In the past ten weeks (being term 1 of my third year of University) I finally got back into writing! So here’s a post about why and how that happened. It is a bit self-congratulatory, but I hope maybe you’ll be able to take some positivist away from reading on. Writers blocks don’t last forever, they just take a little confidence to clear, which might require a little help from your friends.
In first year I did a creative writing module which really took the wind out of my writing process, I was writing to fulfill someone else’s expectations, starting of a piece with an audience in mind, with a set word limit, and a set topic. This crushed my creativity and confidence in my work for a while, and only getting a C in the assessment was the icing on a disappointing and depressing cake. Recently though I’ve been writing a lot, most days really I write a few ideas, lines or complete pieces. I’ve written a good handful of poems that I’m properly proud of and although I know a handful of poems hardly makes me a writer it feels good to be actually writing again.
I’ve even been published in Lancaster University Flash Journal, where my poem was the editors choice for the new edition. I wrote that poem from a free write I did for my own enjoyment, which I think is what made it such a good piece. I had no expectations for it, I didn’t go into writing it wanting it to be perfect or publishable, I was just having a bit of fun playing with rhymes, and I only submitted it to Flash after getting a good reception for it at a Open Mic night. Open Mic’s have really helped to boost my confidence in my writing, I’ve attended the bi-weekly Poetry Cafe events on Campus, and last Thursday went to the Writers Society open mic. The poetry I’ve read at these events I did, in a small way, write for the events, or at least the open mic nights served as pressure cooking deadlines for my redrafting.
It’s been important to me to write for myself first and other people second. I used to love writing so much and I did feel a little lost when I felt like I couldn’t write like I used to, but now I feel like I’ve combined the rate at which I used to write with a bit more skill and critical understanding of the writing process. I read more variously now than I did five years ago, which contrary to teen-aged me’s idea that reading too much of other people’s work would make my work too much like theirs, has actually made my writing more original. I have a wider pool of reference for ideas now, and reading creative imagery and metaphors has pushed me to write more creatively.

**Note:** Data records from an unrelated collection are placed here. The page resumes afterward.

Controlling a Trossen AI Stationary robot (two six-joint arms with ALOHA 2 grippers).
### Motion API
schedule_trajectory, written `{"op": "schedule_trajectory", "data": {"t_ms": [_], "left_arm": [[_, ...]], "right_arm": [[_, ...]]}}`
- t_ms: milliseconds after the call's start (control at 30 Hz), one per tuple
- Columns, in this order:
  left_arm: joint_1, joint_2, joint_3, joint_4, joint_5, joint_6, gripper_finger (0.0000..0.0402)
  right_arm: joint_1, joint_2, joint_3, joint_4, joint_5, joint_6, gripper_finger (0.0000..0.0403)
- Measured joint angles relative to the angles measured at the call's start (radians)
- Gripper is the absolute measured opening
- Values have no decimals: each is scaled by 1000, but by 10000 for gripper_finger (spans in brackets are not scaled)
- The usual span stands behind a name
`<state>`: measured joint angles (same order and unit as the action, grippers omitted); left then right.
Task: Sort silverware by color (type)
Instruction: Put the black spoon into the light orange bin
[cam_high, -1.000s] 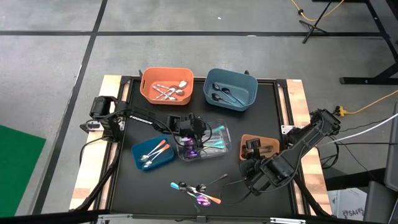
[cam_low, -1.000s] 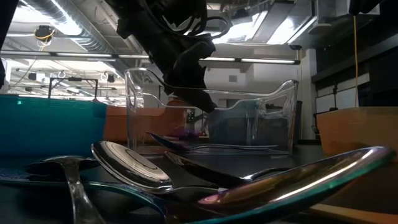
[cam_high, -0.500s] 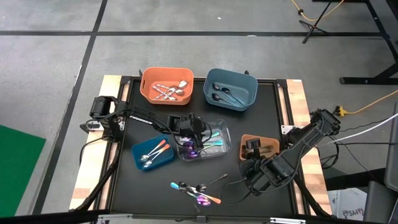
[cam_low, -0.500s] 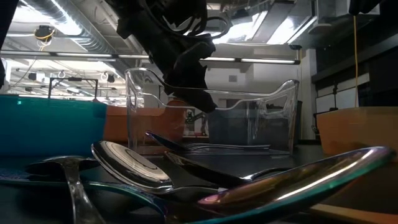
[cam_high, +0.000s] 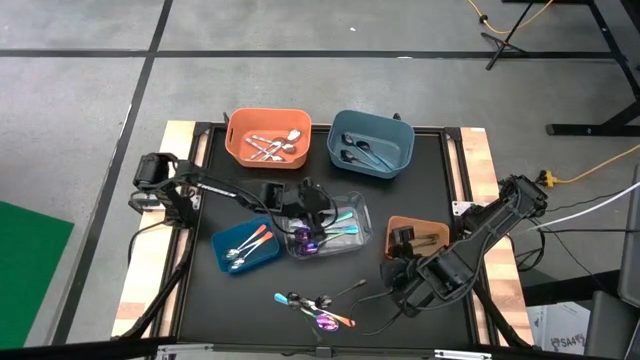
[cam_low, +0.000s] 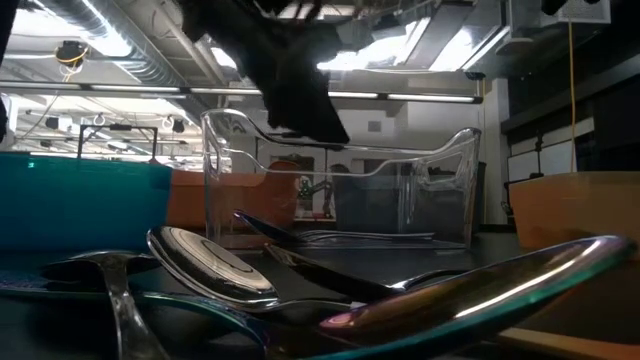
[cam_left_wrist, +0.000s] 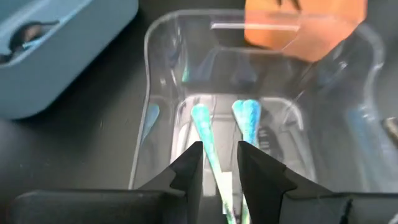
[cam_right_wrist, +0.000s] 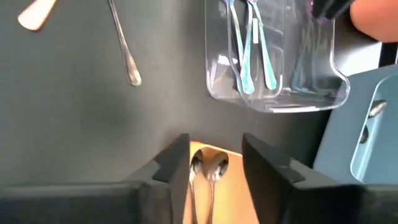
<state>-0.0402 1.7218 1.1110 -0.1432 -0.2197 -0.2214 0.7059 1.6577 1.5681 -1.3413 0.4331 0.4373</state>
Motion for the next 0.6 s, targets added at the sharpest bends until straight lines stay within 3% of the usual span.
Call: {"op": "schedule_trajectory", "data": {"t_ms": [300, 600], "left_arm": [[-53, -137, 0, -5, 0, -4, 94], [-163, -278, 0, -37, 0, -8, 94]], "right_arm": [[-32, 0, 0, 133, -7, -1, 163], [-106, 12, 0, 293, -113, -78, 163]]}}
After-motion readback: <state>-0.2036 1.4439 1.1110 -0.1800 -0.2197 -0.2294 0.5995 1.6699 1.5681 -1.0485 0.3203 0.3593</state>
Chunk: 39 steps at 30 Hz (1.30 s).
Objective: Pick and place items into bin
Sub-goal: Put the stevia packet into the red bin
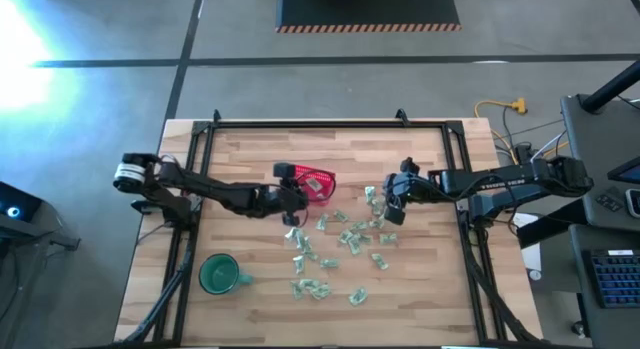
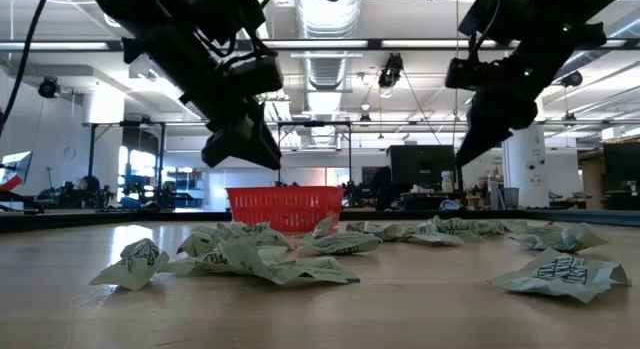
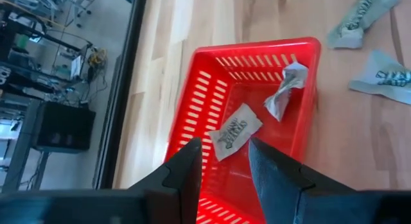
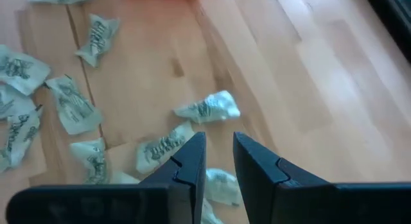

Most of all for my change in writing-heart over the last couple of months I’m going to give a big shout out to the Lancaster University Writers Society. Critiquing other people’s work in a completely stress free way (unlike my 1st year creative writing seminar) has given me a lot more confidence when redrafting my own writing. Helping other people with their writing has helped me with mine, I feel inspired by other people’s confidence and creativity in a way I haven’t felt since I first listened to The Smiths when I was 13. (And the members are all a bunch of bants).